Stored items:
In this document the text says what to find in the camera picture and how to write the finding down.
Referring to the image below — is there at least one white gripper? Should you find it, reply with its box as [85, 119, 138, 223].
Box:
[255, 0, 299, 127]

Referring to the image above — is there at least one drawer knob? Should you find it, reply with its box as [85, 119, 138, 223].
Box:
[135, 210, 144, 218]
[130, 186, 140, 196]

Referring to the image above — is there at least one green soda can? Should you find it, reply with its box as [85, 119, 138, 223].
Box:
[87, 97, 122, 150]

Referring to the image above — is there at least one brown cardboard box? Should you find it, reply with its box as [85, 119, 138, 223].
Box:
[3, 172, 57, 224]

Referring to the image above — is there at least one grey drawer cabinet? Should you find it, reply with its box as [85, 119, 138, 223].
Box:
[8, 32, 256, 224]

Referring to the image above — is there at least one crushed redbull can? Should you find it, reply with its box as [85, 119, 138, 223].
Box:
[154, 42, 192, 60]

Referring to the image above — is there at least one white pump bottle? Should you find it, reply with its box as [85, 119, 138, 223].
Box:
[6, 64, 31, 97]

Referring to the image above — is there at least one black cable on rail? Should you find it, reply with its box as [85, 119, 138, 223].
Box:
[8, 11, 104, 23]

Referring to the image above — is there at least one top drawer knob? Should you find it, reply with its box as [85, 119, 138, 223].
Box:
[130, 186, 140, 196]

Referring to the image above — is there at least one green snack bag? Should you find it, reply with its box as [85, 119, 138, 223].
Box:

WHAT YOU WILL DO: The complete set of entries is to be restated word for word.

SOLUTION FOR THIS EXERCISE:
In this document the text says what to find in the camera picture and how to write the finding down.
Referring to the image below — is there at least one white gripper? Should you find it, reply with its box as [85, 119, 138, 223].
Box:
[255, 0, 299, 127]

Referring to the image above — is there at least one drawer knob? Should you find it, reply with its box as [85, 119, 138, 223].
Box:
[135, 210, 144, 218]
[130, 186, 140, 196]

Referring to the image above — is there at least one green soda can? Should you find it, reply with its box as [85, 119, 138, 223].
Box:
[87, 97, 122, 150]

Referring to the image above — is there at least one brown cardboard box? Should you find it, reply with its box as [85, 119, 138, 223].
Box:
[3, 172, 57, 224]

Referring to the image above — is there at least one grey drawer cabinet? Should you find it, reply with its box as [85, 119, 138, 223].
Box:
[8, 32, 256, 224]

Referring to the image above — is there at least one crushed redbull can? Should you find it, reply with its box as [85, 119, 138, 223].
Box:
[154, 42, 192, 60]

Referring to the image above — is there at least one white pump bottle? Should you find it, reply with its box as [85, 119, 138, 223].
Box:
[6, 64, 31, 97]

Referring to the image above — is there at least one black cable on rail? Should you find it, reply with its box as [85, 119, 138, 223].
Box:
[8, 11, 104, 23]

Referring to the image above — is there at least one top drawer knob? Should you find it, reply with its box as [85, 119, 138, 223].
Box:
[130, 186, 140, 196]

Referring to the image above — is there at least one green snack bag? Should you find it, reply with its box as [85, 119, 138, 223].
Box:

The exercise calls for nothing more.